## How to complete this task
In the records below, find the line with "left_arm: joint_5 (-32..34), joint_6" and the line with "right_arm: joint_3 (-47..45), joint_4". Print both exactly, along with every line between them, and no other line.

+ + + + +

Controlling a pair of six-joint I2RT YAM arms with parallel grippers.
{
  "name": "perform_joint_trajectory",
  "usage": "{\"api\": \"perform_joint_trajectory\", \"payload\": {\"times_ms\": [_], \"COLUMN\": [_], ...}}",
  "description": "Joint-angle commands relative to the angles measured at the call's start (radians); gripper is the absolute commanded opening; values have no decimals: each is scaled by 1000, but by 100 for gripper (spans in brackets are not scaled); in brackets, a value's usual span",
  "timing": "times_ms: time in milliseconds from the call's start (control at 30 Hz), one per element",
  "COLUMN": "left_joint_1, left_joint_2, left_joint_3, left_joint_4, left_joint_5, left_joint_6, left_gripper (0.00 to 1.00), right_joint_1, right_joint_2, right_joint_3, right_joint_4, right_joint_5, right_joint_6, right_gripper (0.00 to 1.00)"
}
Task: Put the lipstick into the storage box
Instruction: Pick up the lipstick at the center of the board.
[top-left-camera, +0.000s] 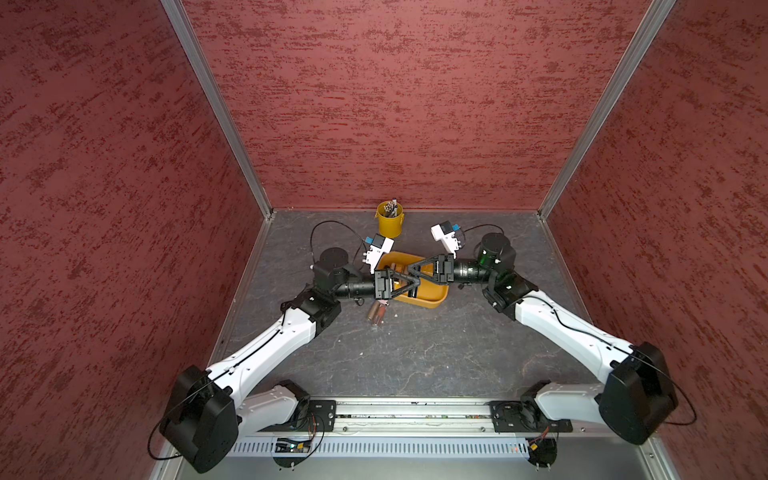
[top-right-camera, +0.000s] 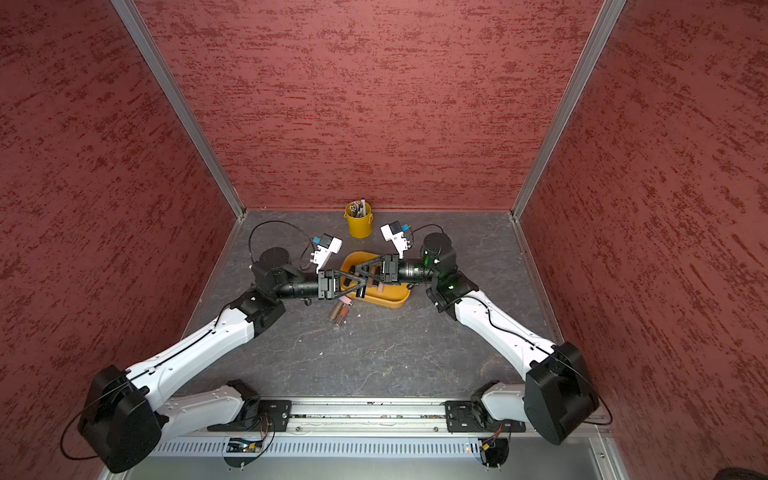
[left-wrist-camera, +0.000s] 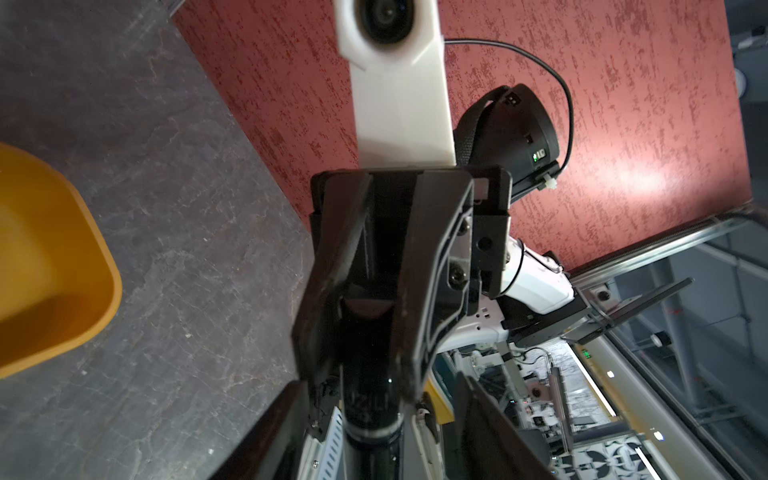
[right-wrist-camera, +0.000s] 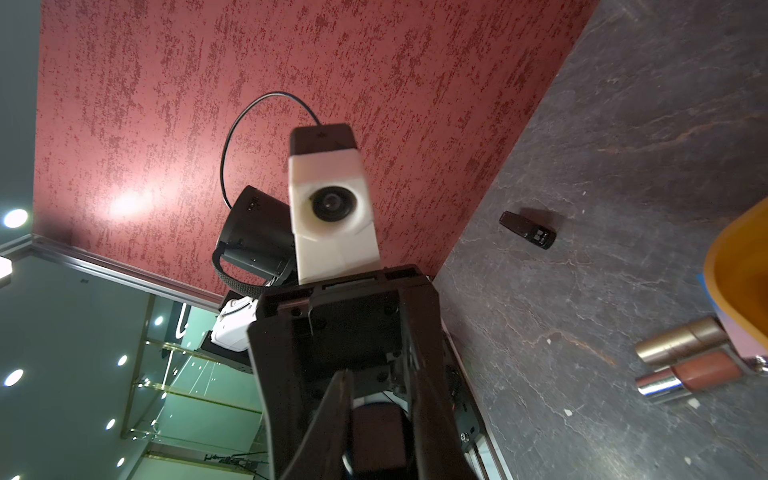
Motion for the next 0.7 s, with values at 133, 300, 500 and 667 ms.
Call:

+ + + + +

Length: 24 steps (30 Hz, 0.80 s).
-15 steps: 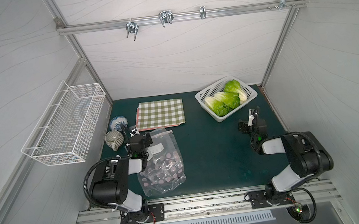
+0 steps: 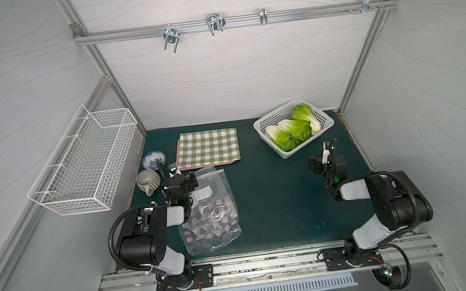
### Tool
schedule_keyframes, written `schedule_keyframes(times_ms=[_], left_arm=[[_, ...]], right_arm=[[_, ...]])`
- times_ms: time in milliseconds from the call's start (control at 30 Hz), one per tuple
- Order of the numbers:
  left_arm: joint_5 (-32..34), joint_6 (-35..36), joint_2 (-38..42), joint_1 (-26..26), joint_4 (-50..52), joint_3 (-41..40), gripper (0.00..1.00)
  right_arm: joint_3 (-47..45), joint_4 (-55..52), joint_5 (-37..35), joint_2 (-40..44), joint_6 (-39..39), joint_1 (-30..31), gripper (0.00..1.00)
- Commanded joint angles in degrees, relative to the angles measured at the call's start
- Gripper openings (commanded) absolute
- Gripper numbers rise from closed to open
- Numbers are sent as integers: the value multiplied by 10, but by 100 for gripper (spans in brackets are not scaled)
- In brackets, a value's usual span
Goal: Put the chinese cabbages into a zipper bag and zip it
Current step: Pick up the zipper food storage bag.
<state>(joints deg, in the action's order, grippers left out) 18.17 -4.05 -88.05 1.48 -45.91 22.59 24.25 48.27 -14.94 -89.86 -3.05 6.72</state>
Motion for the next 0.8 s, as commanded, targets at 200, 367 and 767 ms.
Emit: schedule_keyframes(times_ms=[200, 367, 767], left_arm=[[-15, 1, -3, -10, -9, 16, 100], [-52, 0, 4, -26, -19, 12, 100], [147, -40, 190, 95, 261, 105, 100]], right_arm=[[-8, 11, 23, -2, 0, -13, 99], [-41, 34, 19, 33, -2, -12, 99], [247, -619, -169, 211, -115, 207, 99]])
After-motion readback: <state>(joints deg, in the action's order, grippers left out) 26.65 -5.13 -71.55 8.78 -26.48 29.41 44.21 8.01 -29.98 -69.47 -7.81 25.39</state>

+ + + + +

## Answer below
  left_arm: joint_5 (-32..34), joint_6 (-35..36), joint_2 (-38..42), joint_1 (-26..26), joint_4 (-50..52), joint_3 (-41..40), gripper (0.00..1.00)
  right_arm: joint_3 (-47..45), joint_4 (-55..52), joint_5 (-37..35), joint_2 (-40..44), joint_6 (-39..39), joint_1 (-30..31), gripper (0.00..1.00)

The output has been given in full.